The Witcher 3: Wild Hunt is a widely-acclaimed, award winning RPG released in 2015. The game has an interesting mechanic of explaining the law of surprise from the perspective of Geralt protagonist protagonist’s superhuman senses and witcher magic abilities. If you are interested in this topic, Wikipedia provides an introduction to its origin.
The law of surprise is a concept that was introduced in the Witcher series. It states that “the more unexpected something is, the more powerful it will be.” This can be applied to real life as well.
The Witcher’s world is filled with magic, mystery, and, let’s be honest, Henry Cavill’s abs. Aside from Cavill’s Geralt, the series’ eponymous witcher, the limelight is shared by a number of other strong and compelling characters. Yennefer of Vengerberg, a fearsome witch and Geralt’s love interest, is among the primary cast, as is Cirilla, better known as “Ciri,” the crown princess of Cintra, who is said to possess unfathomable magical talents.

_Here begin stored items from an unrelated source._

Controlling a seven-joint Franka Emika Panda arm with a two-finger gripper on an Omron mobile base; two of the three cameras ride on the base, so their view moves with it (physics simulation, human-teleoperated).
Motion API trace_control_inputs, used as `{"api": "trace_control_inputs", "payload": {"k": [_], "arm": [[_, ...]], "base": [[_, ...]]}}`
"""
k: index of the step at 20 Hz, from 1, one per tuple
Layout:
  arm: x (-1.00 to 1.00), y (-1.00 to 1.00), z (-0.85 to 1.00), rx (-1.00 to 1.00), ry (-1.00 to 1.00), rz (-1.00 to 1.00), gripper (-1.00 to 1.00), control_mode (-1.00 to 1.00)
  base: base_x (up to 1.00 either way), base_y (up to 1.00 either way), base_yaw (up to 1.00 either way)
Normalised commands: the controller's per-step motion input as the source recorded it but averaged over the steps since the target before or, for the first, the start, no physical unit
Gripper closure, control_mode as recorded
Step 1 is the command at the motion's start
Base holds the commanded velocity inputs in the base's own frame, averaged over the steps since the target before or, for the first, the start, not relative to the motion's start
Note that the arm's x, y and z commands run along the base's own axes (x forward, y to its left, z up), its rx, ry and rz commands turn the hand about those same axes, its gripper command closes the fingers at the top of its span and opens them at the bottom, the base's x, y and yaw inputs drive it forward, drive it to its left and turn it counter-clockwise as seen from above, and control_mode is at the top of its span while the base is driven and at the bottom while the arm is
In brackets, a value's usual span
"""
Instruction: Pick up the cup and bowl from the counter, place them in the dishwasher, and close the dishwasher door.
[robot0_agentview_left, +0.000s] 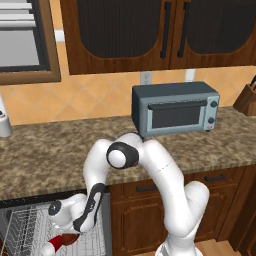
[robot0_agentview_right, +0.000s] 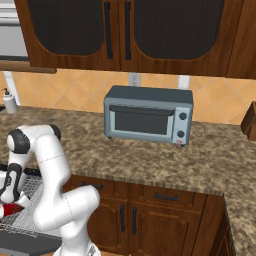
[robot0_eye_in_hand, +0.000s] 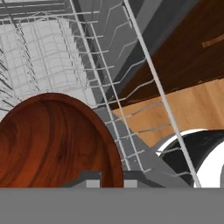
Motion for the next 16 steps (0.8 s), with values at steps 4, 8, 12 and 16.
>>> {"api": "trace_control_inputs", "payload": {"k": [4, 8, 12, 16], "arm": [[0.00, 0.13, -0.12, 0.00, -0.02, 0.00, -1.00, -1.00], [0.00, 0.04, -0.03, 0.00, 0.00, 0.00, -1.00, -1.00], [0.00, 0.00, 0.00, 0.00, 0.00, 0.00, -1.00, -1.00], [0.00, 0.00, 0.02, 0.00, 0.01, -0.01, -1.00, -1.00]], "base": [[0.00, 0.00, 0.00], [0.00, 0.00, 0.00], [0.00, 0.00, 0.00], [0.00, 0.00, 0.00]]}}
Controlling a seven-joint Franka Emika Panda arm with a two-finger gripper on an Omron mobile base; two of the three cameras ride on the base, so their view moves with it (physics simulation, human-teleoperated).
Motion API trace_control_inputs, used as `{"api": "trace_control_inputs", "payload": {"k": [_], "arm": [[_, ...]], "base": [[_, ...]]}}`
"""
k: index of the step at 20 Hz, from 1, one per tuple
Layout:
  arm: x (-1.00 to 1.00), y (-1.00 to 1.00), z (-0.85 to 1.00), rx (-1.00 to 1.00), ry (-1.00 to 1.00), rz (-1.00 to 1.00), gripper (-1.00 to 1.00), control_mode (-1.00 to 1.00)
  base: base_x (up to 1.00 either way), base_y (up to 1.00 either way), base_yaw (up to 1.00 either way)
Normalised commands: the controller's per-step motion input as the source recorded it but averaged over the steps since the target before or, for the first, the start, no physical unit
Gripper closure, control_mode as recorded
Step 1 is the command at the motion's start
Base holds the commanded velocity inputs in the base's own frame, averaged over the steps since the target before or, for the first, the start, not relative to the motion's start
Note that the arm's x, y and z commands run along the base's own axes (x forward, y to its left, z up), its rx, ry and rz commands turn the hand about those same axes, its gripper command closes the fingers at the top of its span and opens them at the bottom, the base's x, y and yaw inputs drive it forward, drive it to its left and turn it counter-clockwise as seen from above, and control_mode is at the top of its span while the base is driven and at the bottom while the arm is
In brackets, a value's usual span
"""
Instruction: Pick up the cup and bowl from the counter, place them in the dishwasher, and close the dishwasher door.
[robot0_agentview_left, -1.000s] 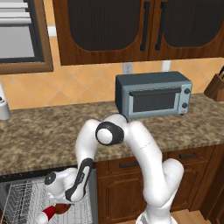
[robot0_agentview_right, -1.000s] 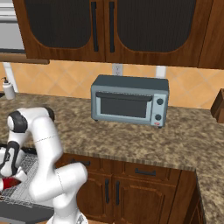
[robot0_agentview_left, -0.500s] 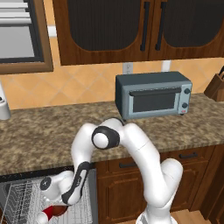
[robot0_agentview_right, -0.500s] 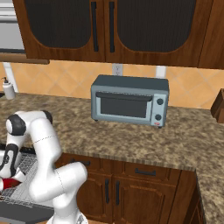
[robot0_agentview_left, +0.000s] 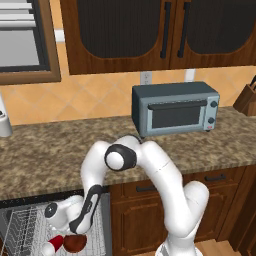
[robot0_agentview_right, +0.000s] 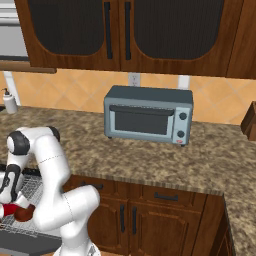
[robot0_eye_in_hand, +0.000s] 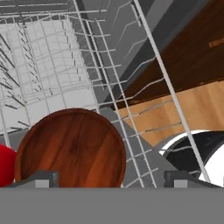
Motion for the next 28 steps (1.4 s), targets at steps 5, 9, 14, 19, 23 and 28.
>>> {"api": "trace_control_inputs", "payload": {"k": [5, 9, 14, 19, 23, 28], "arm": [[-0.37, -0.09, 0.47, 0.13, 0.00, 0.00, -1.00, -1.00], [-0.38, -0.28, 0.77, 0.23, 0.00, 0.04, -1.00, -1.00], [-0.01, -0.78, 0.82, 0.18, 0.01, 0.15, -1.00, -1.00], [-0.02, -0.13, 1.00, 0.08, 0.09, 0.23, -1.00, -1.00], [0.00, 0.17, 1.00, 0.06, 0.03, 0.06, -1.00, -1.00], [0.00, 0.77, 1.00, -0.08, 0.21, 0.00, -1.00, -1.00]], "base": [[0.00, 0.00, 0.00], [0.00, 0.00, 0.00], [0.00, 0.00, 0.00], [0.00, 0.00, 0.00], [0.00, 0.00, 0.00], [0.00, 0.00, 0.00]]}}
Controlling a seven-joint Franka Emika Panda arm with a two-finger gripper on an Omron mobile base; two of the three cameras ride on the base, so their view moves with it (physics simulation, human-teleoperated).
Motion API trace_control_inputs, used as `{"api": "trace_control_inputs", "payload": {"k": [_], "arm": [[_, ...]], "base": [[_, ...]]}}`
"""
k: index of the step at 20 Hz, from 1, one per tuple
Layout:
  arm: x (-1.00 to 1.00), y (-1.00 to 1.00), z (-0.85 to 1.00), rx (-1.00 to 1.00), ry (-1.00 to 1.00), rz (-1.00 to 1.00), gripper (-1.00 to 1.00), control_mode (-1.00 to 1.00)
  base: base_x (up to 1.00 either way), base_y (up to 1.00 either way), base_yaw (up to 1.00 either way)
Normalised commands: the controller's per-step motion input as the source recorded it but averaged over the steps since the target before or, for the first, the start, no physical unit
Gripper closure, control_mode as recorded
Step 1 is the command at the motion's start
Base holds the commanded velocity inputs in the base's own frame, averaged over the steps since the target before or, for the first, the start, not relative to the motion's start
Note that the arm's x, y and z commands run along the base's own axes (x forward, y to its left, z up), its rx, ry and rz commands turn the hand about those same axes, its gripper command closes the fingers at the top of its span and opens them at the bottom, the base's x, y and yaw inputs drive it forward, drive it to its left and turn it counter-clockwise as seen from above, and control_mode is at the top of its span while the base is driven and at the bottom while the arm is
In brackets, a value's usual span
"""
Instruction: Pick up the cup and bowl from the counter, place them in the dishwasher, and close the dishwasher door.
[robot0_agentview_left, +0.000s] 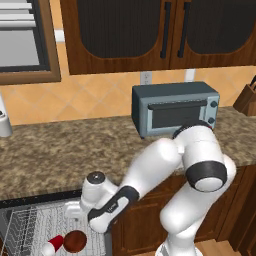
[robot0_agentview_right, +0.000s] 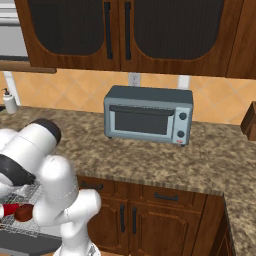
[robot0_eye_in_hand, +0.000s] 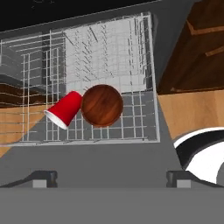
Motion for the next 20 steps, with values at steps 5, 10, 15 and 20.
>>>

While the Netflix series and the 2015 popular game The Witcher 3: Wild Hunt have certain variations, there is a similar thread that runs through both that propels the narratives ahead and brings the characters closer together. Despite the grim fantasy world of Andrzej Sapkowski’s The Witcher novels, Sapkowski heavily employs a core notion found in many fantasy books, shows, and games: fate.
Destiny influences every character’s life in The Witcher, and it does it best via a custom known as the “rule of surprise.”
What Is “The Witcher’s” Destiny?
The first game in The Witcher series explains what fate is and what it means to the characters in Sapkowski’s fictional world. Destiny, according to the glossary page, is a “mysterious force” that decides the fate of everyone who has ever lived, is now living, or will ever live. If it seems bleak and deterministic, it’s because even believers in fate don’t think it’s absolutely unavoidable.
You may apparently choose whether to follow your fate or build your own path. Fighting against destiny is seen as an uphill struggle, similar to popular belief in contemporary society. Following your assigned destiny is simpler and less hazardous, since exercising free choice sometimes has negative effects.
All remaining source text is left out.